» **Problem statement**: Transcribe the listing below in full, exactly, with no images.

+ + + + +

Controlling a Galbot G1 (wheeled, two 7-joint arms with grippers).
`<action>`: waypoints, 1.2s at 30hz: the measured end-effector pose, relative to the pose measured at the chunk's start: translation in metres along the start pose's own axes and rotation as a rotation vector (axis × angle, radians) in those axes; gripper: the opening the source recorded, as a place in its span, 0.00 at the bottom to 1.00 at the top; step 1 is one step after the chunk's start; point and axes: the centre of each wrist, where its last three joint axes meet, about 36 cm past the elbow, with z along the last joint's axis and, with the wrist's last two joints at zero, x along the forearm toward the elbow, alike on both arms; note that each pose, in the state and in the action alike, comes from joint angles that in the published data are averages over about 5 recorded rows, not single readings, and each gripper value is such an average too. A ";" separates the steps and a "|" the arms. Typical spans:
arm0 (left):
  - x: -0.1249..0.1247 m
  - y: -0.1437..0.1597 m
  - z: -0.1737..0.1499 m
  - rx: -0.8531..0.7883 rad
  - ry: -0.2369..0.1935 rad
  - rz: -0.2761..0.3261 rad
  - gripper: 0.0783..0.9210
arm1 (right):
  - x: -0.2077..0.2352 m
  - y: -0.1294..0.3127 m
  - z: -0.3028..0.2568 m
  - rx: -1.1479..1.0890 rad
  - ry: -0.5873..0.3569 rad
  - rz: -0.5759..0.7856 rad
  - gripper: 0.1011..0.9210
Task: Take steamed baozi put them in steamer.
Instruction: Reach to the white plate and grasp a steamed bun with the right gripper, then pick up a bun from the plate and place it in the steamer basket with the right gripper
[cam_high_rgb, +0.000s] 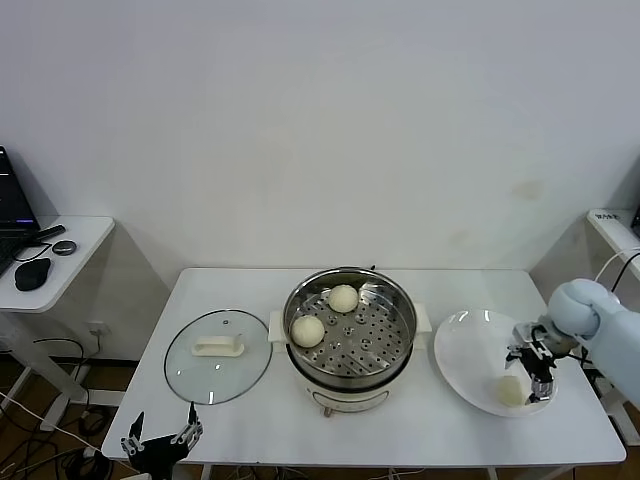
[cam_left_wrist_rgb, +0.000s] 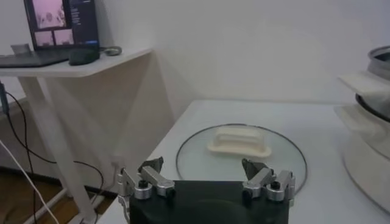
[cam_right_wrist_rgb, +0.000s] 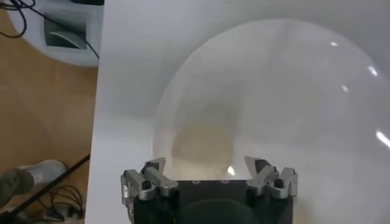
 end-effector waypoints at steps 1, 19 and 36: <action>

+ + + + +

» **Solution for this exercise**:
Controlling a Galbot G1 (wheeled, two 7-joint arms with grippers).
`<action>`: waypoints, 1.2s at 30hz: the measured end-effector pose, relative to the pose measured at the chunk's start: translation in metres along the start pose's own axes and rotation as a rotation vector (axis × angle, radians) in those axes; gripper: the opening the source recorded, as a place in its span, 0.00 at the bottom to 1.00 at the top; step 1 is one step after the chunk's start; point and axes: the centre of each wrist, where its last three joint axes meet, about 36 cm past the elbow, with z along the last joint's axis and, with the wrist's last two joints at zero, x along the forearm toward the elbow, alike on both arms; note that each pose, in the state and in the action alike, comes from joint angles that in the published data are averages over about 5 recorded rows, not single readings, and each gripper value is such an average too. A ";" separates the steps and a "|" the arms. Typical spans:
arm0 (left):
  - x: -0.1249..0.1247 m
  - y: -0.1437..0.1597 m
  - z: -0.1737..0.1499 m
  - rx: -0.8531..0.7883 rad
  - ry: -0.2369..0.1935 rad
  - rz: -0.2761..0.3261 rad
  - gripper: 0.0783..0.9210
arm1 (right):
  - x: -0.2077..0.2352 m
  - y: -0.1294..0.3127 m
  - z: -0.3028..0.2568 m
  - rx: -1.1479..1.0890 rad
  - ry: -0.5873..0.3569 rad
  - rz: -0.5759..0.7856 rad
  - gripper: 0.1011..0.9210
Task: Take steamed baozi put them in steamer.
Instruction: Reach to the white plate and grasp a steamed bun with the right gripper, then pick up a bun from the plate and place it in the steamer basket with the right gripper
[cam_high_rgb, +0.000s] 
[cam_left_wrist_rgb, +0.000s] 
[cam_right_wrist_rgb, +0.000s] 
 end-effector waypoints at steps 1, 19 and 36: <action>

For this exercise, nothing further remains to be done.